Two-pool UTE-MT modeling was performed on the datasets as previously described by Ramani et al (17). Ramani et al introduced a simple method by treating the MT pulse as a rectangular continuous wave (CW) signal with the same mean saturating power as the experimentally used shaped pulse in each repetition time, the so-called continuous wave power equivalent (CWPE) approximation. ^W_CWPE is the angular frequency of precession induced by the off-resonance MT pulse and is a measure of the amplitude of the B₁ field, as represented by:

$$w_{\text{CWPE}}=\frac{{\theta }_{\text{sat}}\pi }{p_{1}180°}\sqrt{\frac{p_2}{{\tau }_{\mathit{sat}}TR}},$$ [1]

where θ_sat is the flip-angle of MT pulse. p₁ is the ratio of the area of the MT pulse to a rectangular pulse with the same duration and peak amplitude and p₂ is the ratio of the square of the MT pulse area to the square of the area of the same rectangular pulse. τ_sat; is the duration of the MT pulse, and TR is the time interval between adjacent two MT pulses.

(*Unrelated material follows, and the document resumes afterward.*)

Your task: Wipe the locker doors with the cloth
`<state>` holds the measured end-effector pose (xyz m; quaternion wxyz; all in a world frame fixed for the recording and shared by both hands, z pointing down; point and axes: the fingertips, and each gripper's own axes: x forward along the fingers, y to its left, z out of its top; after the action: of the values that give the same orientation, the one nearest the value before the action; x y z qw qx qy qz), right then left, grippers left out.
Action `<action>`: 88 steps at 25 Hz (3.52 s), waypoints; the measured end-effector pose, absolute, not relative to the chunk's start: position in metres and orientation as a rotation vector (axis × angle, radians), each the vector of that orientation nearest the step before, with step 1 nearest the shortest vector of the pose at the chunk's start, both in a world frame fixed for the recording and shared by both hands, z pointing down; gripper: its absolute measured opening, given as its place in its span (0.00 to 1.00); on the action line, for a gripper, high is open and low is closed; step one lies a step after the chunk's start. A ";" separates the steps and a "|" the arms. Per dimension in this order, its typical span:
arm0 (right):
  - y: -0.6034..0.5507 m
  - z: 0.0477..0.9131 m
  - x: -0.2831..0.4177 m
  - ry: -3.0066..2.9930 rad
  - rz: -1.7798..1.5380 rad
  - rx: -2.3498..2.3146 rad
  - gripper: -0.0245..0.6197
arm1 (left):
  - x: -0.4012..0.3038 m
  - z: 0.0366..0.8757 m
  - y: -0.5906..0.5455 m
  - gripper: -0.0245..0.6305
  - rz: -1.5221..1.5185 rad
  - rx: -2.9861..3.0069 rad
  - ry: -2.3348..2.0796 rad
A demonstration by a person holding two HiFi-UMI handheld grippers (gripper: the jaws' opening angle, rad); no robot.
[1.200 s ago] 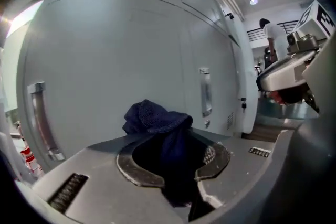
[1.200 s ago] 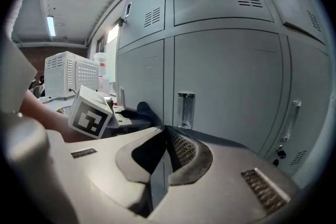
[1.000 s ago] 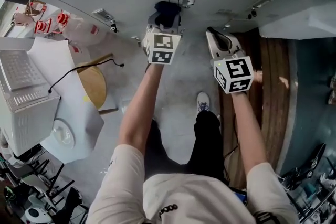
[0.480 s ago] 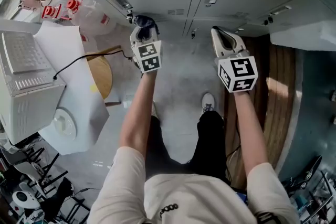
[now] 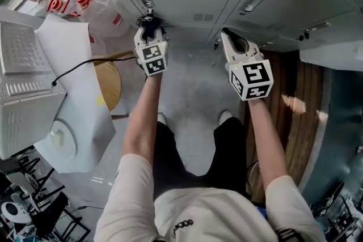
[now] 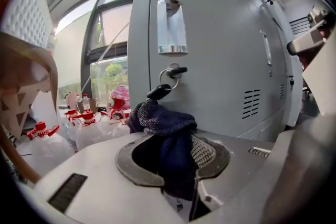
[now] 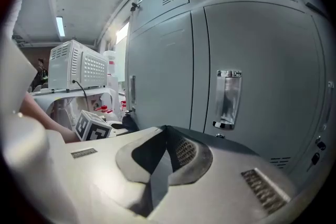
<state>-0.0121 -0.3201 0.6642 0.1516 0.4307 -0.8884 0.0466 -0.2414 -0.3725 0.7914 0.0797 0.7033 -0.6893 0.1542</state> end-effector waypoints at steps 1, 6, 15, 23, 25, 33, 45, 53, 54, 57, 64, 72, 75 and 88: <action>-0.322 0.668 -0.011 -2.550 0.131 1.241 0.05 | -0.235 0.793 -0.374 0.22 0.445 2.118 -2.071; -0.327 0.679 0.012 -2.525 0.123 1.289 0.05 | -0.180 0.794 -0.378 0.22 0.397 2.267 -2.013; -0.304 0.665 0.066 -2.451 0.109 1.385 0.05 | -0.045 0.768 -0.383 0.21 0.382 2.591 -1.713; -0.276 0.602 0.112 -2.400 0.114 1.460 0.05 | -0.013 0.682 -0.380 0.21 0.348 2.619 -1.642; -0.270 0.578 0.117 -2.397 0.133 1.472 0.05 | -0.012 0.642 -0.379 0.21 0.334 2.628 -1.640; -0.256 0.445 0.117 -2.430 0.074 1.445 0.05 | -0.004 0.505 -0.375 0.21 0.358 2.641 -1.585; -0.243 0.294 0.123 -2.477 -0.066 1.494 0.05 | -0.014 0.360 -0.337 0.21 0.298 2.755 -1.494; -0.227 0.200 0.072 -2.517 -0.280 1.425 0.05 | -0.072 0.249 -0.277 0.21 0.205 2.851 -1.580; -0.227 0.189 0.064 -2.526 -0.306 1.413 0.05 | -0.081 0.234 -0.270 0.21 0.189 2.867 -1.599; -0.224 0.162 0.044 -2.547 -0.369 1.382 0.05 | -0.107 0.195 -0.249 0.21 0.143 2.900 -1.671; -0.201 0.127 0.017 -2.594 -0.405 1.351 0.05 | -0.141 0.146 -0.199 0.21 0.276 2.980 -1.798; -0.187 0.109 -0.007 -2.635 -0.485 1.300 0.05 | -0.157 0.122 -0.168 0.21 0.198 2.992 -1.824; -0.190 0.109 -0.009 -2.617 -0.497 1.304 0.05 | -0.158 0.118 -0.168 0.21 0.199 3.000 -1.817; -0.197 0.116 -0.011 -2.606 -0.493 1.288 0.05 | -0.148 0.123 -0.179 0.21 0.233 3.040 -1.757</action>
<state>-0.0112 -0.1967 0.1163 0.0964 0.4347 -0.8798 -0.1666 -0.1478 -0.1793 0.1228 -0.1878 0.8485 -0.4904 0.0651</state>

The acquired data with a variety of saturation powers and off-resonance frequencies Δf were fitted by the Ramani model where the signal intensity S is given by:

$$S=g{M}_{0w}\frac{R_{1m}\left[\frac{R{M}_{0w}f}{R_{1w}(1-f)}\right]+R_{\mathit{RFm}}+R_{1m}+R{M}_{0w}}{\left[\frac{R{M}_{0w}f}{R_{1w}(1-f)}\right](R_{1m}+R_{\mathit{RFm}})+\left(1+{\left[\frac{w_{\text{CWPE}}}{2\pi \mathrm{\Delta }f}\right]}^2\left[\frac{1}{R_{1w}{T}_{2w}}+\right]\right)(R_{\mathit{RFm}}+R_{1m}+R{M}_{0w})}$$ [2]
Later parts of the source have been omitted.